Please reproduce each line of the data below as it stands.

= Beginning of Section =

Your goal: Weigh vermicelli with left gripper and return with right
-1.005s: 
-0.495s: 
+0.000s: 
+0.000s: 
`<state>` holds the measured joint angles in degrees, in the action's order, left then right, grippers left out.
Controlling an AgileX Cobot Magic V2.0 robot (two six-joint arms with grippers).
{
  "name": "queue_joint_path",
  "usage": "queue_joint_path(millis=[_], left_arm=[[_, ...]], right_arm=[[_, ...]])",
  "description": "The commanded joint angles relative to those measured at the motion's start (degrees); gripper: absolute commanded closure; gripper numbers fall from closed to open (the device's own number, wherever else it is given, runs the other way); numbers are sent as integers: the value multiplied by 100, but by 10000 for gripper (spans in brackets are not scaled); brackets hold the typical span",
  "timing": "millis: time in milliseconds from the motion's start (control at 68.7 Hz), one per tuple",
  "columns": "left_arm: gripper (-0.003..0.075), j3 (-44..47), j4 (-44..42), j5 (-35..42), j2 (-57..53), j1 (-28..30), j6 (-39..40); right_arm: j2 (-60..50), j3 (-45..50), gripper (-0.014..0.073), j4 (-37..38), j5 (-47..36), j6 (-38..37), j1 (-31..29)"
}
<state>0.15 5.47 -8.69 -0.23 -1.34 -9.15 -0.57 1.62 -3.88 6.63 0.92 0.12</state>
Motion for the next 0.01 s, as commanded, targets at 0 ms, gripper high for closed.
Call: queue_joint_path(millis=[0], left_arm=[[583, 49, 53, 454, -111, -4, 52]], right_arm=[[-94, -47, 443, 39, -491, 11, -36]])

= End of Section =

▶ [Written answer]
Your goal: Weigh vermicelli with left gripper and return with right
-1.005s: 
-0.495s: 
+0.000s: 
+0.000s: 
`<state>` holds the measured joint angles in degrees, in the action's order, left then right, grippers left out.
Controlling an AgileX Cobot Magic V2.0 robot (two six-joint arms with grippers).
{
  "name": "queue_joint_path",
  "usage": "queue_joint_path(millis=[_], left_arm=[[_, ...]], right_arm=[[_, ...]])",
  "description": "The commanded joint angles relative to those measured at the motion's start (degrees); gripper: absolute commanded closure; gripper numbers fall from closed to open (the device's own number, wherever else it is given, runs the other way); numbers are sent as integers: the value multiplied by 100, but by 10000 for gripper (spans in brackets are not scaled); brackets hold the typical span",
  "timing": "millis: time in milliseconds from the motion's start (control at 68.7 Hz), one per tuple",
  "columns": "left_arm: gripper (-0.003..0.075), j3 (-44..47), j4 (-44..42), j5 (-35..42), j2 (-57..53), j1 (-28..30), j6 (-39..40); right_arm: j2 (-60..50), j3 (-45..50), gripper (-0.014..0.073), j4 (-37..38), j5 (-47..36), j6 (-38..37), j1 (-31..29)"
}
<state>0.15 5.47 -8.69 -0.23 -1.34 -9.15 -0.57 1.62 -3.88 6.63 0.92 0.12</state>
Motion for the next 0.01 s, as commanded, targets at 0 ms, gripper high for closed.
Call: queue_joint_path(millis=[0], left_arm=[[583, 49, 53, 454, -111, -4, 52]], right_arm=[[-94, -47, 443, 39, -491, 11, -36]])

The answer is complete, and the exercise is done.